> Exercise details
Give again, unaltered, the lines of the listing below that run from the line having "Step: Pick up" through the line having "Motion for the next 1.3".

Start of Data listing

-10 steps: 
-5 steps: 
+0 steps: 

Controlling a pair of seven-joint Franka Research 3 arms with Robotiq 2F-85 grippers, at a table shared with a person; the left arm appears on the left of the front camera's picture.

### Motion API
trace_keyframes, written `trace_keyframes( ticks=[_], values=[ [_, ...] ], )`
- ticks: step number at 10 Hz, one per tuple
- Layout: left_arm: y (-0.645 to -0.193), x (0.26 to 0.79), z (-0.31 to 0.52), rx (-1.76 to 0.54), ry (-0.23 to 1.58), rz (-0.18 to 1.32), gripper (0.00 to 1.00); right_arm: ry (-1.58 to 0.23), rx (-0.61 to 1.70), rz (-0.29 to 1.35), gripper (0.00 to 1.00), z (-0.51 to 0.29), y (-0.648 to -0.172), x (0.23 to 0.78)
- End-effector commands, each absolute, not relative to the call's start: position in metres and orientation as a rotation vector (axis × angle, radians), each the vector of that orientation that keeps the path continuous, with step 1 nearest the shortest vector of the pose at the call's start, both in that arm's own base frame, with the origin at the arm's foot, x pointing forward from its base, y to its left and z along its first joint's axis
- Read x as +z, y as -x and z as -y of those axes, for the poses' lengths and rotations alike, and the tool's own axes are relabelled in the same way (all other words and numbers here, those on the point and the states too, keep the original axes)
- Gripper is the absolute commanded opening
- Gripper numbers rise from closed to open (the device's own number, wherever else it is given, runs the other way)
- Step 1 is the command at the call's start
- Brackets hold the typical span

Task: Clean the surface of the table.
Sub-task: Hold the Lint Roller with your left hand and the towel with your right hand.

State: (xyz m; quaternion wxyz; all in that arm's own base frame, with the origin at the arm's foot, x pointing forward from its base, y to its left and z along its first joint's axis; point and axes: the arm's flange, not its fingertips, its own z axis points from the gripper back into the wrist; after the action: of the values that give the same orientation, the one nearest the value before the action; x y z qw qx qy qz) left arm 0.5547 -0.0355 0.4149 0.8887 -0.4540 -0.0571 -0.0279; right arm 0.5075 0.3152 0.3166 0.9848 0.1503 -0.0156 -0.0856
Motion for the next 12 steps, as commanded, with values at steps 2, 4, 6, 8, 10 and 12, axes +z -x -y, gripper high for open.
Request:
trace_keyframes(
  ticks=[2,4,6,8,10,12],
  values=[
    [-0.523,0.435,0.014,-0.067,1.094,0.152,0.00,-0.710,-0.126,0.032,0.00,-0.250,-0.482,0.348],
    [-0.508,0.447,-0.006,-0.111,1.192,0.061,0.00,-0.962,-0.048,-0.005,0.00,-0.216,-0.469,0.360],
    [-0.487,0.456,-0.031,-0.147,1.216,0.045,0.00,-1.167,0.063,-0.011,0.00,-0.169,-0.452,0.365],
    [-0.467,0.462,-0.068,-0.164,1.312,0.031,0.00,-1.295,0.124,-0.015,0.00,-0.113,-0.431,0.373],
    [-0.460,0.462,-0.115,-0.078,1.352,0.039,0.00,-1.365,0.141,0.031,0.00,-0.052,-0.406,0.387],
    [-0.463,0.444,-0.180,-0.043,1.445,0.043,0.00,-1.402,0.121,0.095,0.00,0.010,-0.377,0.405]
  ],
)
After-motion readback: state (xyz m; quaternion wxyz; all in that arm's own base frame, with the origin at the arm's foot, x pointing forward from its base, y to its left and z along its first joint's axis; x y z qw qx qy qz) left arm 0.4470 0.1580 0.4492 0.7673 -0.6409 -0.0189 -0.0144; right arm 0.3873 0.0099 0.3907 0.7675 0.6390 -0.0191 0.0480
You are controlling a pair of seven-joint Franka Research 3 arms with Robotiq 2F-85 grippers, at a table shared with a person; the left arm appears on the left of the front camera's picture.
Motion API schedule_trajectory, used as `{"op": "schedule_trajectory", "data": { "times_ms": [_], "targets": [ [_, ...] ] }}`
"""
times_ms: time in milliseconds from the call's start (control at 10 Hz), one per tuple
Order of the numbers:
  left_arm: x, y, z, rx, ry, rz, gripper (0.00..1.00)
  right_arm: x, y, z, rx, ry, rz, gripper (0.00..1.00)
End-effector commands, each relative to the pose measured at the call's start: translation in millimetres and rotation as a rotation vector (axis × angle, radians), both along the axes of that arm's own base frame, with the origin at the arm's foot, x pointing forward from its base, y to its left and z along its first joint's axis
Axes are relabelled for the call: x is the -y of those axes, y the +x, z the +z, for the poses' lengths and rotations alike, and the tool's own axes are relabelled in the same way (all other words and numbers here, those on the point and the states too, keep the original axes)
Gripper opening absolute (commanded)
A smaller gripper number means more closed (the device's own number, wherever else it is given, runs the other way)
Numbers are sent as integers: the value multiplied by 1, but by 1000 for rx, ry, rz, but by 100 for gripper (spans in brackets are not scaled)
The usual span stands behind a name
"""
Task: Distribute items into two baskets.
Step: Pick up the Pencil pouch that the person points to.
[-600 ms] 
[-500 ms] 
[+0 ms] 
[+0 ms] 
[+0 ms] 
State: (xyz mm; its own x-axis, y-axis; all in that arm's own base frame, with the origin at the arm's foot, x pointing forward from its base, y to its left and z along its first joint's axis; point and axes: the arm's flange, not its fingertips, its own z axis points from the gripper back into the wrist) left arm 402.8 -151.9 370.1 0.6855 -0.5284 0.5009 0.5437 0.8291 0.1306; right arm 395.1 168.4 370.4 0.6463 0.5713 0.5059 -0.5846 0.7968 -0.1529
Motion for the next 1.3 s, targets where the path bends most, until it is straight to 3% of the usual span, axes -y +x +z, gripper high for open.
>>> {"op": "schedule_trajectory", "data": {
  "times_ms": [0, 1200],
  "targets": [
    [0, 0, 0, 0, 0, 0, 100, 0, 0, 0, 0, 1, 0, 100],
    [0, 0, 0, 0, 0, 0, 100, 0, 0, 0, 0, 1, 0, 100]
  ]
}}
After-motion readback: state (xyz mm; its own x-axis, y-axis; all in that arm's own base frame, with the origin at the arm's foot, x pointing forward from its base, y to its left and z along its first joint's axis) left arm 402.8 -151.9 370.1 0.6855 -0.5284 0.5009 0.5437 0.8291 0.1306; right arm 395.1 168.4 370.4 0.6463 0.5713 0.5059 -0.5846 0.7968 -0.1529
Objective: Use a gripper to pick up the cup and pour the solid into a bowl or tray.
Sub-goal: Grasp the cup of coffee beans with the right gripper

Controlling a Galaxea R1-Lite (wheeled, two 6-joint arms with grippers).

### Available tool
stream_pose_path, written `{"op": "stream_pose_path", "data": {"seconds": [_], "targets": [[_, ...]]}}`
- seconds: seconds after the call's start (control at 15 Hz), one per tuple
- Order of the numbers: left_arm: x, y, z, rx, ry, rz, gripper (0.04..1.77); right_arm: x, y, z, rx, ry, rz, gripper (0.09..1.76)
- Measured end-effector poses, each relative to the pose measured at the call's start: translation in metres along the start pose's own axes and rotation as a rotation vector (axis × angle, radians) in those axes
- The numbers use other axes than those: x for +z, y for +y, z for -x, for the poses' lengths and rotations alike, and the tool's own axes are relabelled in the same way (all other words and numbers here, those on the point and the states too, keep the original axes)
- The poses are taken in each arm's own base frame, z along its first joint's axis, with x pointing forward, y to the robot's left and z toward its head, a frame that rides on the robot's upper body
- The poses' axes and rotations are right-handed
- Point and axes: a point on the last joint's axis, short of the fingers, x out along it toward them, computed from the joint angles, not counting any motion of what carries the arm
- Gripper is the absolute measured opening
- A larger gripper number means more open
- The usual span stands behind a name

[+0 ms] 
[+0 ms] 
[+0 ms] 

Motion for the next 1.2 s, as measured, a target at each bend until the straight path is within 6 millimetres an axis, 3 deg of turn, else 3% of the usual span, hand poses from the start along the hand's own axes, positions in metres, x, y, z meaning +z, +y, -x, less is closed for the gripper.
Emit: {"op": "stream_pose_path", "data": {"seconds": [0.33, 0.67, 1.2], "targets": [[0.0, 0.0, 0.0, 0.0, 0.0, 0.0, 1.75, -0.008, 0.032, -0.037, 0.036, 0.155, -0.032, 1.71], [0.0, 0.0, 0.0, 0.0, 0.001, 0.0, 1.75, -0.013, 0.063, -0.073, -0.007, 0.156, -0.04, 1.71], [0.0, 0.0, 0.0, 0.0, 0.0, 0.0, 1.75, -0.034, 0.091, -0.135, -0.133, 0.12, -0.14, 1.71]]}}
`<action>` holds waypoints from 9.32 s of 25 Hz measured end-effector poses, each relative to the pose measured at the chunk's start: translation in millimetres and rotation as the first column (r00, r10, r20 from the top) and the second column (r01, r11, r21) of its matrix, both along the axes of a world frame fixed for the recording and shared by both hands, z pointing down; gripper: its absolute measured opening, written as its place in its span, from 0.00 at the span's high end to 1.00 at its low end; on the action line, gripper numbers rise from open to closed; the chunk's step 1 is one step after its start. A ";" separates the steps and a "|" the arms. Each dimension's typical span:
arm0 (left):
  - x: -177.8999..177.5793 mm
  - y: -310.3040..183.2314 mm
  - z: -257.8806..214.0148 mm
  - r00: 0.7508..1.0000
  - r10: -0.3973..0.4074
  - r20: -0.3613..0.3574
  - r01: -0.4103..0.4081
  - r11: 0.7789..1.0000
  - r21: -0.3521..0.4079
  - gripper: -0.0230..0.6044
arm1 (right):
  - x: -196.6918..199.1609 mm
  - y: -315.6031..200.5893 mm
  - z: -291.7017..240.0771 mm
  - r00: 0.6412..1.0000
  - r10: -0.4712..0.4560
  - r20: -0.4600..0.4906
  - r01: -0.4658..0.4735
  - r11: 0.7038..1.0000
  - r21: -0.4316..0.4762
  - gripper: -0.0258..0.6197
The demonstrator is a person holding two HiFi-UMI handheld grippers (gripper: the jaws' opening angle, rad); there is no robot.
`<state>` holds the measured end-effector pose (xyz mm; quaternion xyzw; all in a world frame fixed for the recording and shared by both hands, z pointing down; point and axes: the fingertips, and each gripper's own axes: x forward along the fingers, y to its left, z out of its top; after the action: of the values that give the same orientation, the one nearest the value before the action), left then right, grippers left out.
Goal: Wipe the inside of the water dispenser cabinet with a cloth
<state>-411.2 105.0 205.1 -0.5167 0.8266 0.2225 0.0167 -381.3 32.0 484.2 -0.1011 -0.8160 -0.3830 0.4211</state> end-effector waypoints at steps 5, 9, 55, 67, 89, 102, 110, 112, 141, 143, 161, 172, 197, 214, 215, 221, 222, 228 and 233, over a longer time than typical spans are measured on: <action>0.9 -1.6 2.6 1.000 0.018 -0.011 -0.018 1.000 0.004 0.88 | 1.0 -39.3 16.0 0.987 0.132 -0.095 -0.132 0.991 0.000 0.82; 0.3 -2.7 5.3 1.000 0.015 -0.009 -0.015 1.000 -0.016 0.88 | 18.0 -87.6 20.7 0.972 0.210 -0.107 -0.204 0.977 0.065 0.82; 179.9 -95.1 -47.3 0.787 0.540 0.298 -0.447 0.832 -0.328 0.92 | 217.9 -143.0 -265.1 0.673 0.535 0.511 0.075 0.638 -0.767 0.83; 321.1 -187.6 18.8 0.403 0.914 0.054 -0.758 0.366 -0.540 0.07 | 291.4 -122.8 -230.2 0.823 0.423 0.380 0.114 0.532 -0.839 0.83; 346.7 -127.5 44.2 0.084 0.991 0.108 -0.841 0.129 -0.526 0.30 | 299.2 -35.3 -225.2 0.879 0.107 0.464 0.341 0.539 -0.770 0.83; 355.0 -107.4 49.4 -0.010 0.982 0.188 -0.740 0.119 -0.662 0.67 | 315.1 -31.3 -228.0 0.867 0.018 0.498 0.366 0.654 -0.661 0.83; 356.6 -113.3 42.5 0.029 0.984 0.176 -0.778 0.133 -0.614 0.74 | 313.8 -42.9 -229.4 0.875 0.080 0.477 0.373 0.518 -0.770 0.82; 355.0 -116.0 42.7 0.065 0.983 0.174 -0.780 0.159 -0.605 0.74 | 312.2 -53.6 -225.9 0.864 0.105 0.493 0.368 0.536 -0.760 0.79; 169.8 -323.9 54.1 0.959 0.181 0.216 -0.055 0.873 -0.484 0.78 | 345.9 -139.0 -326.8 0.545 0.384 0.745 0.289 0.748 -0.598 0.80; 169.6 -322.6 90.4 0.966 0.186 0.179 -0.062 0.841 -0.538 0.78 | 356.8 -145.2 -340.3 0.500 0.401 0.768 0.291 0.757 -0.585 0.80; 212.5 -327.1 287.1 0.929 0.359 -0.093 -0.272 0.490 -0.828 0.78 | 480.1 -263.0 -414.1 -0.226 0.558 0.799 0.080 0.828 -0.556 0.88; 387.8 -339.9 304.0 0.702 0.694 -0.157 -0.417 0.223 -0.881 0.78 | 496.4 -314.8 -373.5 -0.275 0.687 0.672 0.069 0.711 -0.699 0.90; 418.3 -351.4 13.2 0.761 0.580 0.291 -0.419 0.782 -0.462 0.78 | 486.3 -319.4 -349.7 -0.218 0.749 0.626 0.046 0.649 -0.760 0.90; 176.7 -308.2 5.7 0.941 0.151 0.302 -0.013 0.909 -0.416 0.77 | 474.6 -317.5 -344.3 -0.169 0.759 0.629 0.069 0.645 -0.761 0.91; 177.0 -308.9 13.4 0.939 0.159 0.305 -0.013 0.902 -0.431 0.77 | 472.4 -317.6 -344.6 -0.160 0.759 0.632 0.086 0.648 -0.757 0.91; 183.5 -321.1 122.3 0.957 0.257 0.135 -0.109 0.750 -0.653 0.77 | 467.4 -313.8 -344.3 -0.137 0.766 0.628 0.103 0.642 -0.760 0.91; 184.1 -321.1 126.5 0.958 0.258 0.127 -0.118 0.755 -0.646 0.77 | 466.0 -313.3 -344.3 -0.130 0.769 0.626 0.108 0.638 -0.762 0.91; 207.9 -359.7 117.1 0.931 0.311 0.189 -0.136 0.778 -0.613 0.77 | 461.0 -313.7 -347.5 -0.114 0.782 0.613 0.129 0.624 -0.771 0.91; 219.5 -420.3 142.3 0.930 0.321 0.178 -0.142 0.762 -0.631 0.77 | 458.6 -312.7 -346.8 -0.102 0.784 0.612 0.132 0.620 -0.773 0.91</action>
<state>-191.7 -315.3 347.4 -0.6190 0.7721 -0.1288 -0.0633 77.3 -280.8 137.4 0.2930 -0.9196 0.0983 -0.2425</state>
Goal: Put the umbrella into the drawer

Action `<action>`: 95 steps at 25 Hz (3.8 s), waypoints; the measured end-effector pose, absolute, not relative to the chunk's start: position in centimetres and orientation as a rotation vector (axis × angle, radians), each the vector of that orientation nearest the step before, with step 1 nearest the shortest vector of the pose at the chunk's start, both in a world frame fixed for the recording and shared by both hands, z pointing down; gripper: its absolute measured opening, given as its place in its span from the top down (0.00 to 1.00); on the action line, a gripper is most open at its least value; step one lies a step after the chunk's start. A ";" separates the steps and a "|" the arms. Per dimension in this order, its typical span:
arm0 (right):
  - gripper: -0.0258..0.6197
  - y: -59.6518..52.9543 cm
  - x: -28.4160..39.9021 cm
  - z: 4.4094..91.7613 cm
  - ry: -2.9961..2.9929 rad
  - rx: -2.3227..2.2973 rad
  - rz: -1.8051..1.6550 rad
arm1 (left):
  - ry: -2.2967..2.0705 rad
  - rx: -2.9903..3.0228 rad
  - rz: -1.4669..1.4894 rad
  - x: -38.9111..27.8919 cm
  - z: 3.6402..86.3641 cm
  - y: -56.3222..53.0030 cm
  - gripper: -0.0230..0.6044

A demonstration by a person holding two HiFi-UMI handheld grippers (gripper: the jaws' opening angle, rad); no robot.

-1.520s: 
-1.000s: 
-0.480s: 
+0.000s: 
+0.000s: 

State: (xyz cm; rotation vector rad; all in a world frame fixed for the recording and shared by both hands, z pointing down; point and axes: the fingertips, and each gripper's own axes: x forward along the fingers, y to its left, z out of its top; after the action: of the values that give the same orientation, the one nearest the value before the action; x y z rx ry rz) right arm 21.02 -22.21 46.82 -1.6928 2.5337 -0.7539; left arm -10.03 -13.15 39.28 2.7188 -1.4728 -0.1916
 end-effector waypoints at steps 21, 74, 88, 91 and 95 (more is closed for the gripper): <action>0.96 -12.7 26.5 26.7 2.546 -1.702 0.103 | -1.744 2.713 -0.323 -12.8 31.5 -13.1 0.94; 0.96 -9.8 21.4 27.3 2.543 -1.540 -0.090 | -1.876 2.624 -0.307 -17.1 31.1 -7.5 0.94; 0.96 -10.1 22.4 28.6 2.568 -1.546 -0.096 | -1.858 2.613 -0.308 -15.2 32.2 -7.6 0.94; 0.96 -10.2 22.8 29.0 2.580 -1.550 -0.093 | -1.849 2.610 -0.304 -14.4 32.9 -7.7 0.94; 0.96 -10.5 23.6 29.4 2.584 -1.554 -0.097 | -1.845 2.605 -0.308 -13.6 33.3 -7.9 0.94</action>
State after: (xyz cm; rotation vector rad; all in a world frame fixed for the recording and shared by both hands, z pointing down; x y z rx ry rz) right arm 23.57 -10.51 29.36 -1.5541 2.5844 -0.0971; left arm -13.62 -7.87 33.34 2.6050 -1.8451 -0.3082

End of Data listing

> Answer section
Step: Pick up the Pencil pouch that the person points to.
[-600 ms] 
[-500 ms] 
[+0 ms] 
[+0 ms] 
[+0 ms] 
State: (xyz mm; its own x-axis, y-axis; all in that arm's own base frame, with the origin at the arm's foot, x pointing forward from its base, y to its left and z along its first joint's axis; point and axes: the arm's flange, not its fingertips, its own z axis points from the gripper back into the wrist) left arm 402.8 -151.9 370.1 0.6855 -0.5284 0.5009 0.5437 0.8291 0.1306; right arm 395.1 168.4 370.4 0.6463 0.5713 0.5059 -0.5846 0.7968 -0.1529
Motion for the next 1.3 s, targets where the path bends most, until it is straight to 3% of the usual span, axes -y +x +z, gripper high for open.

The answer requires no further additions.